Top of Given entries

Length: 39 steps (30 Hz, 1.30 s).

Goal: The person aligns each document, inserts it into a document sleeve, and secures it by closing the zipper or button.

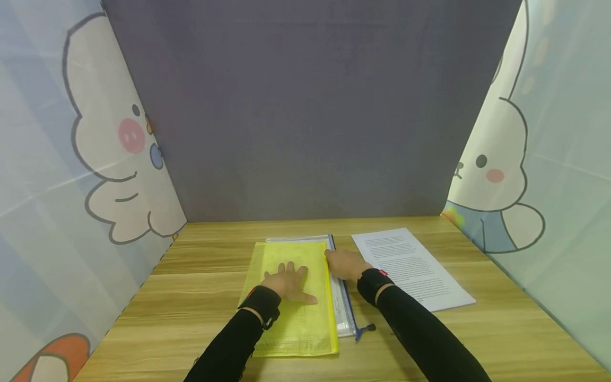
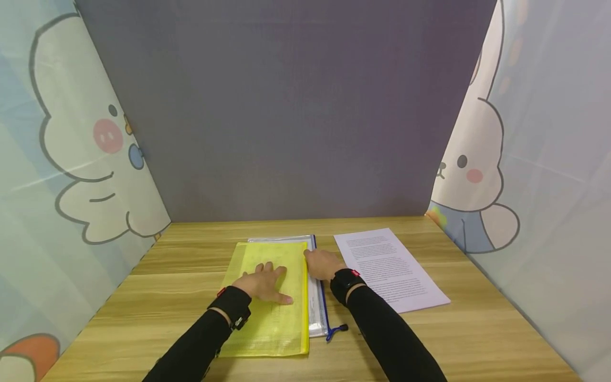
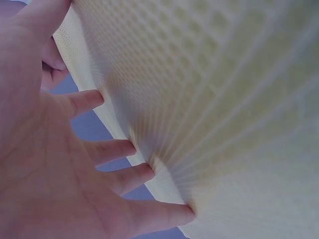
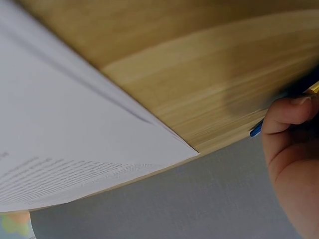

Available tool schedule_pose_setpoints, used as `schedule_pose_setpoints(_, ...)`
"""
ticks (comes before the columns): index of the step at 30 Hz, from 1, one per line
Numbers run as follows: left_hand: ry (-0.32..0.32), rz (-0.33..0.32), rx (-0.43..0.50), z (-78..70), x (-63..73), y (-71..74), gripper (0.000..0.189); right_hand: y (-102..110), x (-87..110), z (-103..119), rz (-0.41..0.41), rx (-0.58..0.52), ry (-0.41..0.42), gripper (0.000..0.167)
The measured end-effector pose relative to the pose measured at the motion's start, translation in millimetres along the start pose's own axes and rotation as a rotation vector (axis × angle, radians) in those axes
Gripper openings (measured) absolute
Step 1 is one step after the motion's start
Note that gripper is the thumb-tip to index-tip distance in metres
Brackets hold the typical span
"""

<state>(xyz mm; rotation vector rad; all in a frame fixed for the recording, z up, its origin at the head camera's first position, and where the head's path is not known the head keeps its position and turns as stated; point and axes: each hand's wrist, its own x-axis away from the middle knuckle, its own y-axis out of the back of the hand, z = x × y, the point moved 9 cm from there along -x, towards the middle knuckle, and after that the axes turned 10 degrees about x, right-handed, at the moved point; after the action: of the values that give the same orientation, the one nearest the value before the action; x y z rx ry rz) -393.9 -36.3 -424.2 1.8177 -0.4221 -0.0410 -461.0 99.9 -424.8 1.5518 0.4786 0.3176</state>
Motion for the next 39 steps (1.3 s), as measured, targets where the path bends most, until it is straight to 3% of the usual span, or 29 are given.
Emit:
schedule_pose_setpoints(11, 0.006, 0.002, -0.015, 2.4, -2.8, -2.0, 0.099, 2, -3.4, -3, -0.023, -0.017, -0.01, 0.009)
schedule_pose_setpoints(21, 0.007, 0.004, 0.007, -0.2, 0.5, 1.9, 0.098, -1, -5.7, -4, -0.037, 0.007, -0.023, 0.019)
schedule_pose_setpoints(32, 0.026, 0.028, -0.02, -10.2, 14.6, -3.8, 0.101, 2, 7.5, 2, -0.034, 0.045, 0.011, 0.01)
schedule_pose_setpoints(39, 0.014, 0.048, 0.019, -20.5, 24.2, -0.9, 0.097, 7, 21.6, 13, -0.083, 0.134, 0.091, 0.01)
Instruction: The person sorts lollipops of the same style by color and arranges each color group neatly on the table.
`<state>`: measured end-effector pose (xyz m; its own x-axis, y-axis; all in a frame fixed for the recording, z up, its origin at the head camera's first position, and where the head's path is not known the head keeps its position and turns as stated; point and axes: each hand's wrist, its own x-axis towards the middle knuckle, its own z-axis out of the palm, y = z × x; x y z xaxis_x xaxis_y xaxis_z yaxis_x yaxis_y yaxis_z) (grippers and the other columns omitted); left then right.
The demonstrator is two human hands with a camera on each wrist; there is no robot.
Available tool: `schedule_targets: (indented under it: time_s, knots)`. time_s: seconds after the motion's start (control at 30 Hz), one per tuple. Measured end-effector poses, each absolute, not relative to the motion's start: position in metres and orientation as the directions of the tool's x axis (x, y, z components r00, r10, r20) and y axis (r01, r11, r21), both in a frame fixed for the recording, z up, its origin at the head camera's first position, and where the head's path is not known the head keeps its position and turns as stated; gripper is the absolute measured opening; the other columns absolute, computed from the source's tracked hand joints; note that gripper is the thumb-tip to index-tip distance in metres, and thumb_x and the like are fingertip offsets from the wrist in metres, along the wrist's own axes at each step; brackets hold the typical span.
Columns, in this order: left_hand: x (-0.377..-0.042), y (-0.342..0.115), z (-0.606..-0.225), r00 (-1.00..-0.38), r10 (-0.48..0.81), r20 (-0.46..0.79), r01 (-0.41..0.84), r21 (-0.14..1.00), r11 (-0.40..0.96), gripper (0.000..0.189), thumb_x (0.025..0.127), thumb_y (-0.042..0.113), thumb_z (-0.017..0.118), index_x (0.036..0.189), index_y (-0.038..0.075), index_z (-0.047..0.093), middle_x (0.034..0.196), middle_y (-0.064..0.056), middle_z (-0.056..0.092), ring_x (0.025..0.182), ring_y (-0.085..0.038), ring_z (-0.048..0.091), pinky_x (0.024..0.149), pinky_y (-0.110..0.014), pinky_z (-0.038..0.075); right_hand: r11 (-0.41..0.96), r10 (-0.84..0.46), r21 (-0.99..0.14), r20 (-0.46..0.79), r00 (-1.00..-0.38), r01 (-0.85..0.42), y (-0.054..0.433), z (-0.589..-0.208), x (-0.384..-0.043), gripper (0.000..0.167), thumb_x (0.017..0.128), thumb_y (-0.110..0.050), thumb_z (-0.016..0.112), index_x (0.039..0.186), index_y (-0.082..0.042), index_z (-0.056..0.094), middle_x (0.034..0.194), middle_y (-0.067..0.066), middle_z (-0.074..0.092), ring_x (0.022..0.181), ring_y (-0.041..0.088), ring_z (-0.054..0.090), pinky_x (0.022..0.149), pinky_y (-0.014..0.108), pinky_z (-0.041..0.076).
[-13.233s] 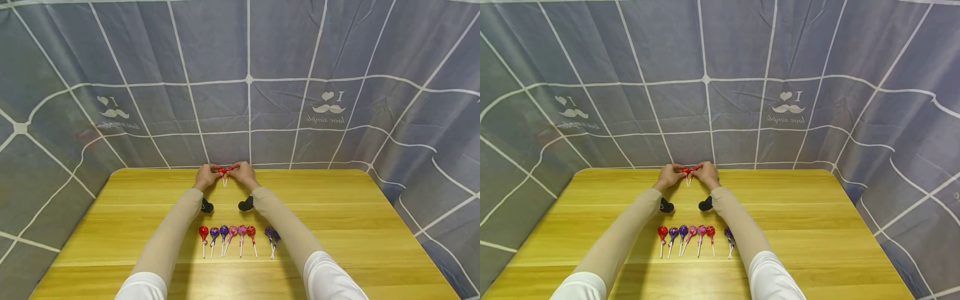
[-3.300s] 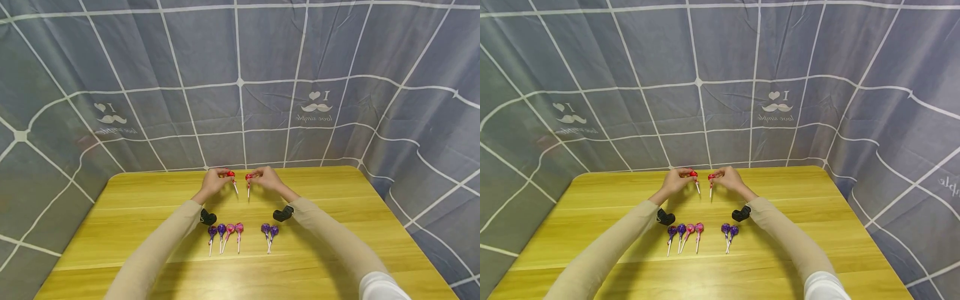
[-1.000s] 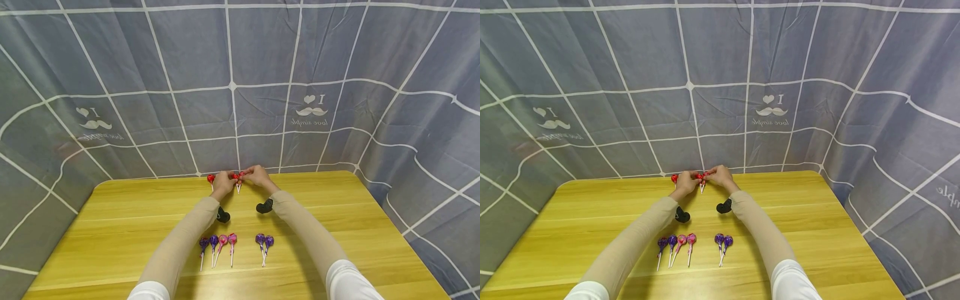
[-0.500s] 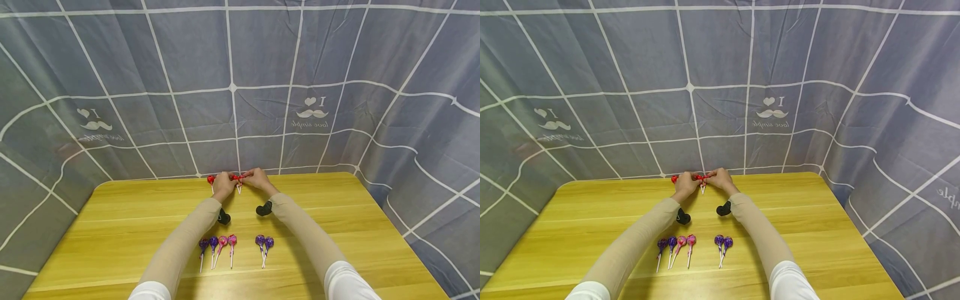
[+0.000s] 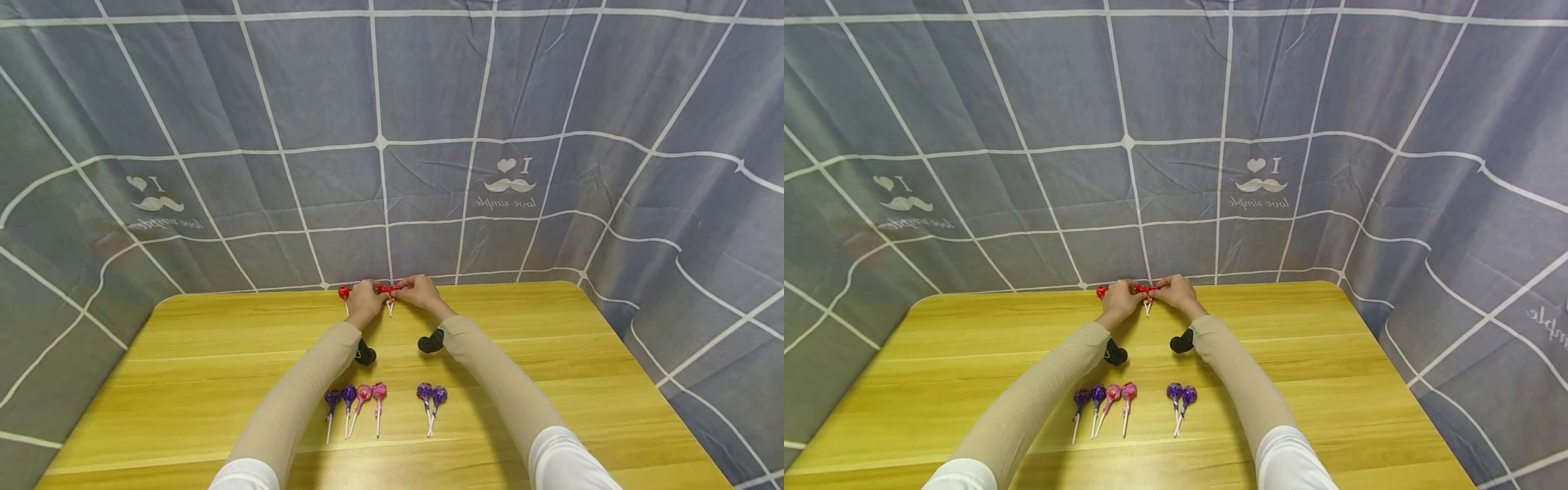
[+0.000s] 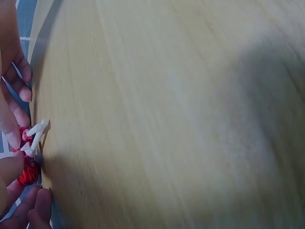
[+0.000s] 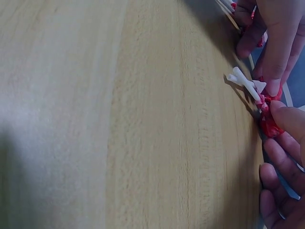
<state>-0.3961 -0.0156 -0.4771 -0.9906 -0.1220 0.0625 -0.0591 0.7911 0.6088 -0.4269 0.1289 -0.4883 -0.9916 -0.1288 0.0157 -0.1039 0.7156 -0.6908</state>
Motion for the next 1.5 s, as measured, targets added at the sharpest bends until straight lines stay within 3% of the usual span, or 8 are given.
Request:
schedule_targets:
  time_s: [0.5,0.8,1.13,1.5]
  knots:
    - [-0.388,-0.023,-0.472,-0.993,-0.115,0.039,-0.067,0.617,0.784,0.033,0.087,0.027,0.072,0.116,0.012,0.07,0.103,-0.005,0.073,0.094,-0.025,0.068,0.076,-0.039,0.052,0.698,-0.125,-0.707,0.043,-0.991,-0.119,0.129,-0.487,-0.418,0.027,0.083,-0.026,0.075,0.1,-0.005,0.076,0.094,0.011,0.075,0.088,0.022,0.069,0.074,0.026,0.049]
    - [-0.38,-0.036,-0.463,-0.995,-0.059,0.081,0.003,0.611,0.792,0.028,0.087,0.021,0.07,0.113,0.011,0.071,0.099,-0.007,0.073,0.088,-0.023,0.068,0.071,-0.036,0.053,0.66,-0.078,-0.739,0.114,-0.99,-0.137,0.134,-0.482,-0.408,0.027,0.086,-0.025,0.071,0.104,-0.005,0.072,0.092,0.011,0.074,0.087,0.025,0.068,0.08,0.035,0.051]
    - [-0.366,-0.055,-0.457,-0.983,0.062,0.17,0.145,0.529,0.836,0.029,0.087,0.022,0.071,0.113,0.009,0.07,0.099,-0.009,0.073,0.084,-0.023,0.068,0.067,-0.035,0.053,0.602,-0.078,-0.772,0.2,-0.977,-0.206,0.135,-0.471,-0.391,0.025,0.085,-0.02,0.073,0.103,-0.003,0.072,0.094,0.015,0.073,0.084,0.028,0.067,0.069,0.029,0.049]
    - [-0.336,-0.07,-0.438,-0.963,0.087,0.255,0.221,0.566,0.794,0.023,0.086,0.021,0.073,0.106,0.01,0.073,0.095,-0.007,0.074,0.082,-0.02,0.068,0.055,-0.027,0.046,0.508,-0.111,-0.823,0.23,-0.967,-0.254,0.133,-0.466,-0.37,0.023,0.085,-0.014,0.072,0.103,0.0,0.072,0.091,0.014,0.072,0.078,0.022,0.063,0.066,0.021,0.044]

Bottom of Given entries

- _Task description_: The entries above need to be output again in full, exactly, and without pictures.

- _The answer_:
Length: 39 steps (30 Hz, 1.30 s).

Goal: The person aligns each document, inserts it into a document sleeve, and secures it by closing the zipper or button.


Available tool schedule_pose_setpoints, used as `schedule_pose_setpoints(_, ...)`
"""
ticks (comes before the columns): index of the step at 30 Hz, from 1, one per line
Numbers run as follows: left_hand: ry (-0.32..0.32), rz (-0.33..0.32), rx (-0.43..0.50), z (-78..70), x (-63..73), y (-71..74), gripper (0.000..0.189); right_hand: y (-102..110), x (-87..110), z (-103..119), rz (-0.41..0.41), rx (-0.58..0.52), ry (-0.41..0.42), gripper (0.000..0.167)
The measured end-effector pose relative to the pose measured at the motion's start, translation in millimetres along the start pose's own axes and rotation as a rotation vector (axis × angle, radians) in those axes
Gripper openings (measured) absolute
Step 1 is one step after the motion's start
Note that gripper is the thumb-tip to index-tip distance in metres
Brackets hold the typical span
"""

<state>(xyz mm; rotation vector rad; all in a frame fixed for the recording, z up, its origin at the head camera's first position, and where the head's path is not known the head keeps its position and turns as stated; point and axes: each hand's wrist, its own x-axis away from the middle knuckle, its own y-axis out of the back of the hand, z = x × y, the point moved 9 cm from there along -x, towards the middle knuckle, and after that the axes turned 10 degrees about x, right-handed, at the moved point; after the action: of the values that give the same orientation, the one nearest the value before the action; x y z rx ry rz) -393.9 -36.3 -424.2 1.8177 -0.4221 -0.0410 -461.0 99.9 -424.8 1.5518 0.4786 0.3176</state>
Motion for the next 39 steps (1.3 s), as measured, targets where the path bends most, until it is straight to 3% of the usual span, or 29 are given.
Emit:
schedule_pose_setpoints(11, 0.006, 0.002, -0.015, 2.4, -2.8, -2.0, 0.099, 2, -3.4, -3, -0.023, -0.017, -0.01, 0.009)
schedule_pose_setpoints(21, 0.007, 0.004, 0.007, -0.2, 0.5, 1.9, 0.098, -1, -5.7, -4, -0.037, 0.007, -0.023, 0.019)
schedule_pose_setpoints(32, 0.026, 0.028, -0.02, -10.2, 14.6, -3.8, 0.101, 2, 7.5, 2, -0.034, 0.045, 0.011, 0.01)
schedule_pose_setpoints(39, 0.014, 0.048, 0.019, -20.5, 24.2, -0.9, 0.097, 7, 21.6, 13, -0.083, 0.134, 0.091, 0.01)
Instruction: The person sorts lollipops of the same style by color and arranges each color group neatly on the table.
`<state>`: measured end-effector pose (xyz m; its own x-axis, y-axis; all in a frame fixed for the recording, z up, its origin at the head camera's first position, and where the head's path is not known the head keeps its position and turns as stated; point and axes: each hand's wrist, its own x-axis towards the middle knuckle, its own z-axis out of the palm, y = z × x; x y z xaxis_x xaxis_y xaxis_z yaxis_x yaxis_y yaxis_z) (grippers and the other columns omitted); left then right.
The demonstrator is two human hands with a camera on each wrist; there is no robot.
Available tool: `schedule_targets: (indented under it: time_s, knots)`. time_s: seconds after the motion's start (control at 30 Hz), one per tuple. Measured end-effector poses, each absolute, not relative to the motion's start: position in metres and orientation as the directions of the tool's x axis (x, y, z components r00, r10, r20) and y axis (r01, r11, r21), both in a frame fixed for the recording, z up, its origin at the head camera's first position, and where the head's path is not known the head keeps its position and turns as stated; gripper is the absolute measured opening; the other columns absolute, computed from the source's tracked hand joints; note that gripper is the thumb-tip to index-tip distance in metres, and thumb_x and the like are fingertip offsets from the wrist in metres, along the wrist's own axes at each step; brackets hold the typical span.
Columns, in this order: left_hand: x (-0.377..-0.042), y (-0.342..0.115), z (-0.606..-0.225), r00 (-1.00..-0.38), r10 (-0.48..0.81), r20 (-0.46..0.79), r01 (-0.41..0.84), r21 (-0.14..1.00), r11 (-0.40..0.96), gripper (0.000..0.189), thumb_x (0.025..0.127), thumb_y (-0.042..0.113), thumb_z (-0.017..0.118), index_x (0.036..0.189), index_y (-0.038..0.075), index_z (-0.047..0.093), middle_x (0.034..0.196), middle_y (-0.064..0.056), middle_z (-0.056..0.092), ring_x (0.025..0.182), ring_y (-0.085..0.038), ring_z (-0.048..0.091), pinky_x (0.024..0.149), pinky_y (-0.110..0.014), pinky_z (-0.038..0.075); right_hand: r11 (-0.41..0.96), r10 (-0.84..0.46), r21 (-0.99..0.14), r20 (-0.46..0.79), r00 (-1.00..-0.38), r01 (-0.85..0.42), y (-0.054..0.433), z (-0.589..-0.208), x (-0.384..-0.043), gripper (0.000..0.167), thumb_x (0.017..0.128), thumb_y (-0.110..0.050), thumb_z (-0.016..0.112), index_x (0.039..0.186), index_y (-0.082..0.042), index_z (-0.056..0.094), middle_x (0.034..0.194), middle_y (-0.067..0.066), middle_z (-0.074..0.092), ring_x (0.022..0.181), ring_y (-0.041..0.088), ring_z (-0.054..0.090), pinky_x (0.022..0.149), pinky_y (-0.014..0.108), pinky_z (-0.041..0.076).
[-13.233s] 
[-3.300s] 
[-1.000s] 
[-0.500s] 
[+0.000s] 
[+0.000s] 
[+0.000s] 
<state>-0.3961 -0.0156 -0.4771 -0.9906 -0.1220 0.0625 -0.0591 0.7911 0.6088 -0.4269 0.1289 -0.4883 -0.9916 -0.1288 0.0157 -0.1039 0.7156 -0.6908</state>
Motion for the next 1.5 s, as measured, targets added at the sharpest bends until straight lines stay within 3% of the usual span, or 8 are given.
Request:
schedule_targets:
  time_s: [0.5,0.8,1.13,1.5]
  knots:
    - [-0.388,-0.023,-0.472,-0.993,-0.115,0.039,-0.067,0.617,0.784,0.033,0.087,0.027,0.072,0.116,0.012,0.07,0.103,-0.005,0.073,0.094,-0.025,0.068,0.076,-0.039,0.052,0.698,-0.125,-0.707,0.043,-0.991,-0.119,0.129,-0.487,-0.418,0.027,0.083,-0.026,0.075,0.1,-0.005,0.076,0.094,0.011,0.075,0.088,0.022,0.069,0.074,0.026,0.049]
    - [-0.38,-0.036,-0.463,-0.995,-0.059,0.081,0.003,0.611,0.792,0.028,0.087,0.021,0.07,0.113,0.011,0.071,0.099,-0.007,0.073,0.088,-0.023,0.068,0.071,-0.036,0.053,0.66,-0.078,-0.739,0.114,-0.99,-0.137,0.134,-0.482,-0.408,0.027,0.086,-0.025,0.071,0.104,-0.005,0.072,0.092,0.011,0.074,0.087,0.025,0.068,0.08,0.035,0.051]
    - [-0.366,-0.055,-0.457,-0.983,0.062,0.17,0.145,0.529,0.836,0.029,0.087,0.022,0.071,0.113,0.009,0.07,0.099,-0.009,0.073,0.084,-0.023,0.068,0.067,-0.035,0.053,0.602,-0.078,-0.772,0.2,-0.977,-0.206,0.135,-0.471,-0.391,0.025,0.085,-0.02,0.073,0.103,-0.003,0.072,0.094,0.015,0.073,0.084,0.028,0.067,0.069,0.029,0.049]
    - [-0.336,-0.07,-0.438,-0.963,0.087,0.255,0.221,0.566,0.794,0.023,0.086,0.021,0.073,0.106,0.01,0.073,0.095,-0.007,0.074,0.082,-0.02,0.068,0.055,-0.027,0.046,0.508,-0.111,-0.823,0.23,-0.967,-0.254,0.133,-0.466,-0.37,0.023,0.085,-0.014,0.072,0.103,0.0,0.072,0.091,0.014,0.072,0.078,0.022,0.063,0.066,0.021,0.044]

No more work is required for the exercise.